For every line in the entries that contains "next", show the whole line.
##### Source records
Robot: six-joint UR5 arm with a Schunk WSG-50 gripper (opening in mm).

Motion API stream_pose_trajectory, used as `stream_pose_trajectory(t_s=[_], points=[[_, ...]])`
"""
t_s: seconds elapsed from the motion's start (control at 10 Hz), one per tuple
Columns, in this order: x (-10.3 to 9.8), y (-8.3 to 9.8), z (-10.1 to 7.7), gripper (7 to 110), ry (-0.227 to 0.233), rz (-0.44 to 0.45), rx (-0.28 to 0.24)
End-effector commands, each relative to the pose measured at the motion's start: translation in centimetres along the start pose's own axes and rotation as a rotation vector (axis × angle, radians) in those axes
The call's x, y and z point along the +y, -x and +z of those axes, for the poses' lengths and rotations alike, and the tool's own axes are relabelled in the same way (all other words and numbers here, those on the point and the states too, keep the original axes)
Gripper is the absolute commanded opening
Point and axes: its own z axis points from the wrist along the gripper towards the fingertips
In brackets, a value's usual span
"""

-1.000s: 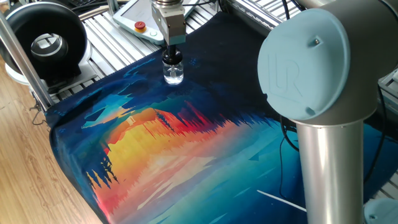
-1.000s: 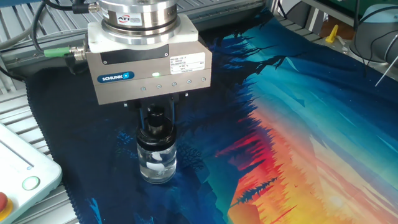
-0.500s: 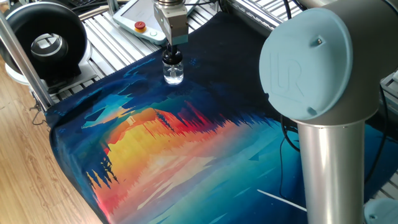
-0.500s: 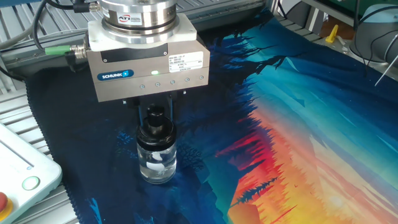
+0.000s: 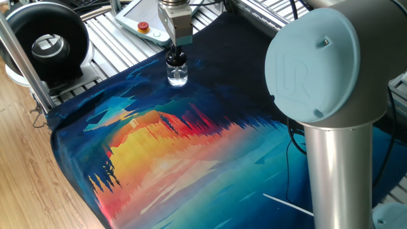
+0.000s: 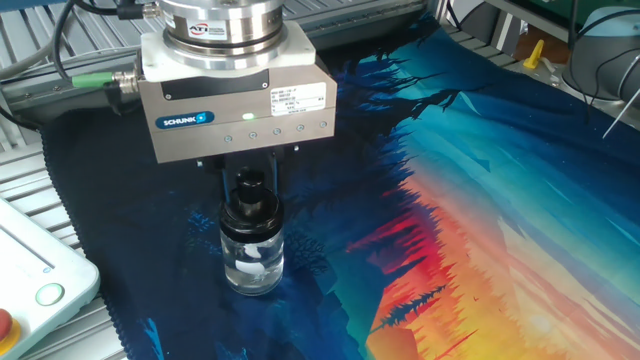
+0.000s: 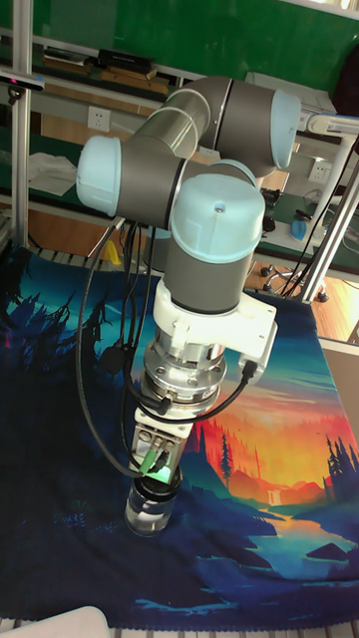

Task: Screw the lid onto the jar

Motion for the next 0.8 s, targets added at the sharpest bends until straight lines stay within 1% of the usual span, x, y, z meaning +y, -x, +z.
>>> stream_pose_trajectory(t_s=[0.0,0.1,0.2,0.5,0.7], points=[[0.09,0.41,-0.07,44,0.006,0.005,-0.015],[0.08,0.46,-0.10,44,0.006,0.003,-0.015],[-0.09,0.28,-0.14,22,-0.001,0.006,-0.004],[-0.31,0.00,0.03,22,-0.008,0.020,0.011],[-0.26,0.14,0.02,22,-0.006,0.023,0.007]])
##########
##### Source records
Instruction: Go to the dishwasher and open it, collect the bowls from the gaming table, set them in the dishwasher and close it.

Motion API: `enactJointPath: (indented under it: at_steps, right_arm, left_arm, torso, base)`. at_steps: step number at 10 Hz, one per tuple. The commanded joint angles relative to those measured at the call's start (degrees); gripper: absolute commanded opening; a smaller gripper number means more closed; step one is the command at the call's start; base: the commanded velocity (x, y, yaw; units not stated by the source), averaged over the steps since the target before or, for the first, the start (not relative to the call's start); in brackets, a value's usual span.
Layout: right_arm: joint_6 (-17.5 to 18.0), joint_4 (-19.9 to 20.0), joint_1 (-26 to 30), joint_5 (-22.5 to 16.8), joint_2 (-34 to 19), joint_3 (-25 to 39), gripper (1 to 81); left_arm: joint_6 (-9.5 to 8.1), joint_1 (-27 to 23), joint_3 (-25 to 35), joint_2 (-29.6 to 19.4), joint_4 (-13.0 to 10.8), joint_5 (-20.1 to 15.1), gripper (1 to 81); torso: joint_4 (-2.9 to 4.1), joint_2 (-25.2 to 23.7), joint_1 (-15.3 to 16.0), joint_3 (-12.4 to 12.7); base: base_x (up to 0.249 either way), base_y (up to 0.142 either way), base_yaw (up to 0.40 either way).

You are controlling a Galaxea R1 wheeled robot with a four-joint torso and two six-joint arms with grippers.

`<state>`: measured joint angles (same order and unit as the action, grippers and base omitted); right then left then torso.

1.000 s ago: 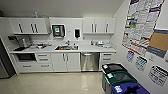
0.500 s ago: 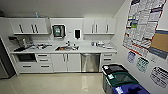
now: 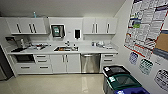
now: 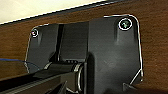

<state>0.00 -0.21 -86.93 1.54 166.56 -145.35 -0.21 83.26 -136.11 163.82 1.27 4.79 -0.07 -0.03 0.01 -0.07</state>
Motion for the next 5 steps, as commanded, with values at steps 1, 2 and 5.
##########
Task output:
Motion for the next 0.8 s, targets added at the sharpest bends until straight lines stay within 1% of the usual span, x, y, z meaning +y, -x, +z.
Motion for the next 5 steps, as commanded, with values at steps 1, 2 and 5.

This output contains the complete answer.